Only an exact repetition of the entries will do.
(Dataset content begins)
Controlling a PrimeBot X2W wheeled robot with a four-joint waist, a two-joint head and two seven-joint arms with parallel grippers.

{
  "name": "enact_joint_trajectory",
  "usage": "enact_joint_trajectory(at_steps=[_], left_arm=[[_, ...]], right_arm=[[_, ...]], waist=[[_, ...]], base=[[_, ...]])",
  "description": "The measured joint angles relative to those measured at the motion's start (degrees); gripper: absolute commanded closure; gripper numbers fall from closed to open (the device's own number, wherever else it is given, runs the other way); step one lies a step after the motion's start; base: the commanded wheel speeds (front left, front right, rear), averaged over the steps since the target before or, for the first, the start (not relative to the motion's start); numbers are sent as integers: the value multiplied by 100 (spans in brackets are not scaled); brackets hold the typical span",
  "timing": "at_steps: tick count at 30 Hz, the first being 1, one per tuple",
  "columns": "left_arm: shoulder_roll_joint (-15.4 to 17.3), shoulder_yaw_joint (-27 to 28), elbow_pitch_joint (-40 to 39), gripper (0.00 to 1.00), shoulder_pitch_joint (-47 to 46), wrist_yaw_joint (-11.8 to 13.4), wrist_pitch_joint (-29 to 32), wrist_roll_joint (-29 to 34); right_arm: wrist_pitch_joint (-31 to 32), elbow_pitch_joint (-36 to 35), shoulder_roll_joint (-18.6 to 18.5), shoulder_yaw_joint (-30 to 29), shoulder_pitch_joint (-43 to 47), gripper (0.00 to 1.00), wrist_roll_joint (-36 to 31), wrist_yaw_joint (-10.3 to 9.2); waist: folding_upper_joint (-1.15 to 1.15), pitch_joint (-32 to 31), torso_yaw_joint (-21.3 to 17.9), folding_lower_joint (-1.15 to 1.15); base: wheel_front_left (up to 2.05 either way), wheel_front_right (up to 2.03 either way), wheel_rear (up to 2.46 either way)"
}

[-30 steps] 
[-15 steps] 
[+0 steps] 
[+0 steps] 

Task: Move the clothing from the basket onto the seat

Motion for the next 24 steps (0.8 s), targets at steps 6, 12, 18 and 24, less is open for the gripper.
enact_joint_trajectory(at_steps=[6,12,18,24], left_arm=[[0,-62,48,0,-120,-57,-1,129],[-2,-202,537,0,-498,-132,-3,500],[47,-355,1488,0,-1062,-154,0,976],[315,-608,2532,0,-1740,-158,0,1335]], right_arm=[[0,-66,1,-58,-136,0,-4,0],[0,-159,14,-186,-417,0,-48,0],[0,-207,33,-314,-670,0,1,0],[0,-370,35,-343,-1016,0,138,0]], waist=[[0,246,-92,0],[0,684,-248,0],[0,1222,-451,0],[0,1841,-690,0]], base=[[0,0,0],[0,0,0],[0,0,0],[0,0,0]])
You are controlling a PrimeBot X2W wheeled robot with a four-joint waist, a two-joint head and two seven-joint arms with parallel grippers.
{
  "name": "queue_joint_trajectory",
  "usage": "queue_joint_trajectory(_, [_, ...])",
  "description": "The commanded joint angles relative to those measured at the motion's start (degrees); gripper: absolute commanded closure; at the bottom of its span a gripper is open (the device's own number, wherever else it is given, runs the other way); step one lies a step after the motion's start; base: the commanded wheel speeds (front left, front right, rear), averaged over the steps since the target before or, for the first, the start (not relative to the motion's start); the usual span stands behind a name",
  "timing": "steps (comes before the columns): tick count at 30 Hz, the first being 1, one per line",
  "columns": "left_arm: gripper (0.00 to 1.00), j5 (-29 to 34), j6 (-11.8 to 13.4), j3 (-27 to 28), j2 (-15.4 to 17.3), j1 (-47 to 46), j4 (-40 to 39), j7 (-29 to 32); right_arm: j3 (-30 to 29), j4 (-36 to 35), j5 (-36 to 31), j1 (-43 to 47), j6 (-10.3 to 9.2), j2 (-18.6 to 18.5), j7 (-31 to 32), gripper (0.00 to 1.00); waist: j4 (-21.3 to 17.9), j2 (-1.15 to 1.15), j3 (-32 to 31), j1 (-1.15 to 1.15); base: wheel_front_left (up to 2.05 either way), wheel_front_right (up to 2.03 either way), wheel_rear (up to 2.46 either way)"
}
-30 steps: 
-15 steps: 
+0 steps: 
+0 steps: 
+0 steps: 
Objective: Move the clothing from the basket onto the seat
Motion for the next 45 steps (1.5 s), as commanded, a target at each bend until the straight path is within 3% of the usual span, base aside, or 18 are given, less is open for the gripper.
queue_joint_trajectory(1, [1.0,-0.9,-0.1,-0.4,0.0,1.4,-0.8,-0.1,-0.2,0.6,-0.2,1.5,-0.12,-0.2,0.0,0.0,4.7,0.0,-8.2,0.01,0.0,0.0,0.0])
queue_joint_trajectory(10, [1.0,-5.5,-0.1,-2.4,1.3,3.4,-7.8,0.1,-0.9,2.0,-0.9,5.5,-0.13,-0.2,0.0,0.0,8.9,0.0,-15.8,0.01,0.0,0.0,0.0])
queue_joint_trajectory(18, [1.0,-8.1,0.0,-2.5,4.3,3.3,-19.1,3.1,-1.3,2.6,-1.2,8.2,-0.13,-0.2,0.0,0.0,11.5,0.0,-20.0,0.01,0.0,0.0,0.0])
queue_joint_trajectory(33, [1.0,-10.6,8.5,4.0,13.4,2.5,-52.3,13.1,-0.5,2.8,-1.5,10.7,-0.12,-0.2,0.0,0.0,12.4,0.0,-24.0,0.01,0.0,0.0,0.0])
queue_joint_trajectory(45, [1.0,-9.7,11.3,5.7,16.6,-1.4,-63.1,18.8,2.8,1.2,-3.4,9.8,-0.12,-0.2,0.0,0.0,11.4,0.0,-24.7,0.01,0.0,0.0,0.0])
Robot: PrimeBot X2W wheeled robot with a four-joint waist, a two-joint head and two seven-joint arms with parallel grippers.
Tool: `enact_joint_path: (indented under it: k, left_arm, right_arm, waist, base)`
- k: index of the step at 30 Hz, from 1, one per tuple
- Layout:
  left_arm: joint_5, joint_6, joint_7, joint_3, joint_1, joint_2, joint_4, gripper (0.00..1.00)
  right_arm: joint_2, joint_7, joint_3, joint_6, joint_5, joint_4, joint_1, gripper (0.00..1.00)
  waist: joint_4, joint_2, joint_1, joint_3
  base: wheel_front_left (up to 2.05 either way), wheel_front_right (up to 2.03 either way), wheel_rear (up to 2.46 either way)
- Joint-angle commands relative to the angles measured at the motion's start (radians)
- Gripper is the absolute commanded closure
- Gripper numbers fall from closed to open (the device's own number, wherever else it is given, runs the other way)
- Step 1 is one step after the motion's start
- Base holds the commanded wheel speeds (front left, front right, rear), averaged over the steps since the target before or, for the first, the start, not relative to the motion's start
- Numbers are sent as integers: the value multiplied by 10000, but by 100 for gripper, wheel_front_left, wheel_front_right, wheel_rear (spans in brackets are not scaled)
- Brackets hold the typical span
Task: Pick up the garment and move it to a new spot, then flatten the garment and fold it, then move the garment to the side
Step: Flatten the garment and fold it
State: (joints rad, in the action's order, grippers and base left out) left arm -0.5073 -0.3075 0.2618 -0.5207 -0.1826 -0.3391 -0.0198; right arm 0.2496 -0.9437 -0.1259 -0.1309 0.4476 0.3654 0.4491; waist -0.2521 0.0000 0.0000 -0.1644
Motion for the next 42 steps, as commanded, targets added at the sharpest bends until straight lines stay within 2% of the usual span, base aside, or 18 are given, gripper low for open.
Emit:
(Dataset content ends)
◆ Result of the exercise
Controlling a PrimeBot X2W wheeled robot with a four-joint waist, a two-joint head and two seven-joint arms with parallel grippers.

{
  "name": "enact_joint_trajectory",
  "usage": "enact_joint_trajectory(at_steps=[_], left_arm=[[_, ...]], right_arm=[[_, ...]], waist=[[_, ...]], base=[[_, ...]])",
  "description": "The measured joint angles relative to those measured at the motion's start (degrees); gripper: absolute commanded closure; gripper numbers fall from closed to open (the device's own number, wherever else it is given, runs the other way); step one lies a step after the motion's start; base: the commanded wheel speeds (front left, front right, rear), averaged over the steps since the target before or, for the first, the start (not relative to the motion's start); numbers are sent as integers: the value multiplied by 100 (spans in brackets are not scaled); brackets hold the typical span",
  "timing": "at_steps: tick count at 30 Hz, the first being 1, one per tuple",
  "columns": "left_arm: shoulder_roll_joint (-15.4 to 17.3), shoulder_yaw_joint (-27 to 28), elbow_pitch_joint (-40 to 39), gripper (0.00 to 1.00), shoulder_pitch_joint (-47 to 46), wrist_yaw_joint (-11.8 to 13.4), wrist_pitch_joint (-29 to 32), wrist_roll_joint (-29 to 34); right_arm: wrist_pitch_joint (-31 to 32), elbow_pitch_joint (-36 to 35), shoulder_roll_joint (-18.6 to 18.5), shoulder_yaw_joint (-30 to 29), shoulder_pitch_joint (-43 to 47), gripper (0.00 to 1.00), wrist_roll_joint (-36 to 31), wrist_yaw_joint (-10.3 to 9.2); waist: folding_upper_joint (-1.15 to 1.15), pitch_joint (-32 to 31), torso_yaw_joint (-21.3 to 17.9), folding_lower_joint (-1.15 to 1.15); base: wheel_front_left (up to 2.05 either way), wheel_front_right (up to 2.03 either way), wheel_rear (up to 2.46 either way)"
}

[-30 steps] 
[-15 steps] 
[+0 steps] 
[+0 steps] 

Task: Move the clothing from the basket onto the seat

Motion for the next 24 steps (0.8 s), targets at steps 6, 12, 18 and 24, less is open for the gripper.
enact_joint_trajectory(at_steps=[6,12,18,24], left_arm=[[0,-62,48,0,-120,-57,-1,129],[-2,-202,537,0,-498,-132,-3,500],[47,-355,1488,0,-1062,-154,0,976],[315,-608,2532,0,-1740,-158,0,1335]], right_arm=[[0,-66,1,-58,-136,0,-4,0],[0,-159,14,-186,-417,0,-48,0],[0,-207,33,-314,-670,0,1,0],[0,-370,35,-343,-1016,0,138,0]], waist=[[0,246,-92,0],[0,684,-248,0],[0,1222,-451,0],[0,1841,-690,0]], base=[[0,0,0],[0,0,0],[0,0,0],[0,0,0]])
You are controlling a PrimeBot X2W wheeled robot with a four-joint waist, a two-joint head and two seven-joint arms with parallel grippers.
{
  "name": "queue_joint_trajectory",
  "usage": "queue_joint_trajectory(_, [_, ...])",
  "description": "The commanded joint angles relative to those measured at the motion's start (degrees); gripper: absolute commanded closure; at the bottom of its span a gripper is open (the device's own number, wherever else it is given, runs the other way); step one lies a step after the motion's start; base: the commanded wheel speeds (front left, front right, rear), averaged over the steps since the target before or, for the first, the start (not relative to the motion's start); the usual span stands behind a name",
  "timing": "steps (comes before the columns): tick count at 30 Hz, the first being 1, one per line",
  "columns": "left_arm: gripper (0.00 to 1.00), j5 (-29 to 34), j6 (-11.8 to 13.4), j3 (-27 to 28), j2 (-15.4 to 17.3), j1 (-47 to 46), j4 (-40 to 39), j7 (-29 to 32); right_arm: j3 (-30 to 29), j4 (-36 to 35), j5 (-36 to 31), j1 (-43 to 47), j6 (-10.3 to 9.2), j2 (-18.6 to 18.5), j7 (-31 to 32), gripper (0.00 to 1.00); waist: j4 (-21.3 to 17.9), j2 (-1.15 to 1.15), j3 (-32 to 31), j1 (-1.15 to 1.15); base: wheel_front_left (up to 2.05 either way), wheel_front_right (up to 2.03 either way), wheel_rear (up to 2.46 either way)"
}
-30 steps: 
-15 steps: 
+0 steps: 
+0 steps: 
+0 steps: 
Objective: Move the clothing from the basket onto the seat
Motion for the next 45 steps (1.5 s), as commanded, a target at each bend until the straight path is within 3% of the usual span, base aside, or 18 are given, less is open for the gripper.
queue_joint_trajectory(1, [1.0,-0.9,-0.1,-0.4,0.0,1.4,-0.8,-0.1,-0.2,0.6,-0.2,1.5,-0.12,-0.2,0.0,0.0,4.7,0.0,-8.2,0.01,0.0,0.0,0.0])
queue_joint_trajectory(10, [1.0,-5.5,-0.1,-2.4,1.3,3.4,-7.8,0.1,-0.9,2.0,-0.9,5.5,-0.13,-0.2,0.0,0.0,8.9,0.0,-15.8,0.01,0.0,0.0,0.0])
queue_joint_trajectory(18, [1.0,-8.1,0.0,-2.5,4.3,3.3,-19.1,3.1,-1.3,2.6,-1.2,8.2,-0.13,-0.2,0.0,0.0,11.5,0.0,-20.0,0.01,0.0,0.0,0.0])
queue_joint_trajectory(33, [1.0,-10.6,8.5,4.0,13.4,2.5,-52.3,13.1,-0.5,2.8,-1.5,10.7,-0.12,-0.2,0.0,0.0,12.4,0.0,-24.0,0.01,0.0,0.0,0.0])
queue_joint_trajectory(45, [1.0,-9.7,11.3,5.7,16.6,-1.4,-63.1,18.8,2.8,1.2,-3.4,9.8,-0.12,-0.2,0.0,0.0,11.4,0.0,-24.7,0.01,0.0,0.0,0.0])
Robot: PrimeBot X2W wheeled robot with a four-joint waist, a two-joint head and two seven-joint arms with parallel grippers.
Tool: `enact_joint_path: (indented under it: k, left_arm, right_arm, waist, base)`
- k: index of the step at 30 Hz, from 1, one per tuple
- Layout:
  left_arm: joint_5, joint_6, joint_7, joint_3, joint_1, joint_2, joint_4, gripper (0.00..1.00)
  right_arm: joint_2, joint_7, joint_3, joint_6, joint_5, joint_4, joint_1, gripper (0.00..1.00)
  waist: joint_4, joint_2, joint_1, joint_3
  base: wheel_front_left (up to 2.05 either way), wheel_front_right (up to 2.03 either way), wheel_rear (up to 2.46 either way)
- Joint-angle commands relative to the angles measured at the motion's start (radians)
- Gripper is the absolute commanded closure
- Gripper numbers fall from closed to open (the device's own number, wherever else it is given, runs the other way)
- Step 1 is one step after the motion's start
- Base holds the commanded wheel speeds (front left, front right, rear), averaged over the steps since the target before or, for the first, the start, not relative to the motion's start
- Numbers are sent as integers: the value multiplied by 10000, but by 100 for gripper, wheel_front_left, wheel_front_right, wheel_rear (spans in brackets are not scaled)
- Brackets hold the typical span
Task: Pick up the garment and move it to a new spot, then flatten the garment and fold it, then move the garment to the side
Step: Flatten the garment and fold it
State: (joints rad, in the action's order, grippers and base left out) left arm -0.5073 -0.3075 0.2618 -0.5207 -0.1826 -0.3391 -0.0198; right arm 0.2496 -0.9437 -0.1259 -0.1309 0.4476 0.3654 0.4491; waist -0.2521 0.0000 0.0000 -0.1644
Motion for the next 42 steps, as commanded, targets added at the sharpest bends until straight lines stay within 2% of the usual span, base aside, or 18 are given, gripper low for open.
Emit:

What is written here forms the complete answer.